Prevalence and Therapeutic Targeting of High Level ERBB2 Amplification in Non-Small Cell Lung Cancer.
Academic Article
Overview
abstract
BACKGROUND: ERBB2 amplification in lung cancer remains poorly characterized. HER2 (encoded by ERBB2) is a transmembrane tyrosine kinase capable of ligand-independent dimerization and signaling when overexpressed, and a common cause of HER2 overexpression is ERBB2 amplification. Here we evaluated the clinicopathologic and genomic characteristics of ERBB2-amplified NSCLC and explored a HER2 ADC therapeutic strategy. METHODS: Our institutional next-generation DNA sequencing data (OncoPanel) from 5,769 NSCLC samples (5,075 patients) were queried for cases showing high level ERBB2 amplification (≥ 6 copies). Clinical and demographic characteristics were extracted from the electronic medical records. Efficacy of the pan-ERBB inhibitor afatinib, or HER2 ADCs [trastuzumab deruxtecan (T-DXd) and trastuzumab emtansine (T-DM1)] were evaluated in NSCLC preclinical models and patients with ERBB2 amplification.
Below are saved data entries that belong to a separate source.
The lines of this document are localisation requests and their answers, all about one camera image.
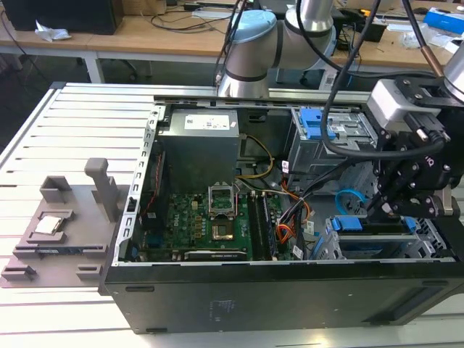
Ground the orange red wire bundle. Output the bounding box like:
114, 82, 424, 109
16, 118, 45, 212
275, 201, 315, 251

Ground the blue cardboard box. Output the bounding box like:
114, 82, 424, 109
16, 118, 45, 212
423, 7, 464, 38

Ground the silver metal disk bay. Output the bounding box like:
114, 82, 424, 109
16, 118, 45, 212
324, 213, 456, 262

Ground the thick black camera cable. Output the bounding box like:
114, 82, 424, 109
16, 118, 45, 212
320, 0, 452, 160

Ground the black graphics card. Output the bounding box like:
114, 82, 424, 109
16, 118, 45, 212
183, 248, 252, 262

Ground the yellow power wire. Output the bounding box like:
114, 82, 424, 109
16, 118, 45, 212
235, 133, 276, 181

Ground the grey power supply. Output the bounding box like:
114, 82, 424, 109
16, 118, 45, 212
157, 108, 242, 186

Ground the gold chipset chip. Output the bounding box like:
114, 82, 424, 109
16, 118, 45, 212
211, 223, 236, 242

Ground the blue plastic drive latch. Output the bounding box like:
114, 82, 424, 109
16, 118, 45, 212
299, 107, 336, 141

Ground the crumpled white paper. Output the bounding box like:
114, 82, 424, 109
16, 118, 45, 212
34, 20, 73, 41

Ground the silver camera box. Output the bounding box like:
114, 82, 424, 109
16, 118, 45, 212
366, 79, 414, 128

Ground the RAM stick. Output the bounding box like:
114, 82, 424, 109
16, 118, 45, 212
34, 246, 105, 256

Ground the green motherboard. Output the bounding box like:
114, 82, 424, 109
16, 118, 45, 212
139, 181, 291, 262

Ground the black wire bundle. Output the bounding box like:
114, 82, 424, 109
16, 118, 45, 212
288, 159, 376, 260

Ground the black PC case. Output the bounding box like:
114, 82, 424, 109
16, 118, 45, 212
99, 94, 464, 335

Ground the black monitor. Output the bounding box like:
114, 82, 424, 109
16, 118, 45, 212
1, 0, 124, 36

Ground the silver optical drive cage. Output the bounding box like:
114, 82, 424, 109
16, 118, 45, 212
286, 107, 380, 184

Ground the small black box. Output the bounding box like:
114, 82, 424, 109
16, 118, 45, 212
357, 14, 388, 44

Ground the hard disk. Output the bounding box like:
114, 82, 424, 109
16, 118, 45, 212
331, 215, 420, 254

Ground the silver CPU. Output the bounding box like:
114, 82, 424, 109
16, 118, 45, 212
36, 215, 68, 235

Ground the grey parts rack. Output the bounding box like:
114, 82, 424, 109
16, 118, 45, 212
0, 157, 128, 291

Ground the black cable with copper end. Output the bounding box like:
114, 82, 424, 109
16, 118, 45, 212
400, 0, 446, 79

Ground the wooden desk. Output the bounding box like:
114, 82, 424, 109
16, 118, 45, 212
326, 5, 464, 70
0, 12, 240, 85

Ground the blue flat SATA cable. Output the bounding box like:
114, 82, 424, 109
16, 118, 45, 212
310, 234, 328, 261
334, 187, 368, 219

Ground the metal socket cover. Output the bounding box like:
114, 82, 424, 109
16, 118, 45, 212
207, 183, 237, 218

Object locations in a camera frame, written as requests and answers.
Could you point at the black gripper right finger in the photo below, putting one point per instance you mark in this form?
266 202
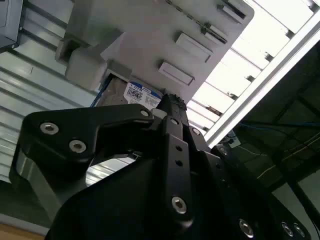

RESULTS: High-level ERBB2 amplification was identified in 0.9% of lung adenocarcinomas (LUAD) and reliably predicted overexpression of HER2. ERBB2 amplification events are detected in two distinct clinicopathological and genomic subsets of NSCLC: as the sole mitogenic driver in tumors arising in patients with a smoking history, or as a concomitant alteration with other mitogenic drivers in patients with a light or never smoking history. We further show that T-DXd is effective therapy in in vitro and in vivo preclinical models of NSCLC harboring ERBB2 amplification, and report two cases of clinical activity of an anti-HER2 ADC in patients who acquired ERBB2 amplification after previous targeted therapy. CONCLUSIONS: High level ERBB2 amplification reliably predicts HER2 amplification in NSCLC patients and HER2 ADC is effective therapy in this population.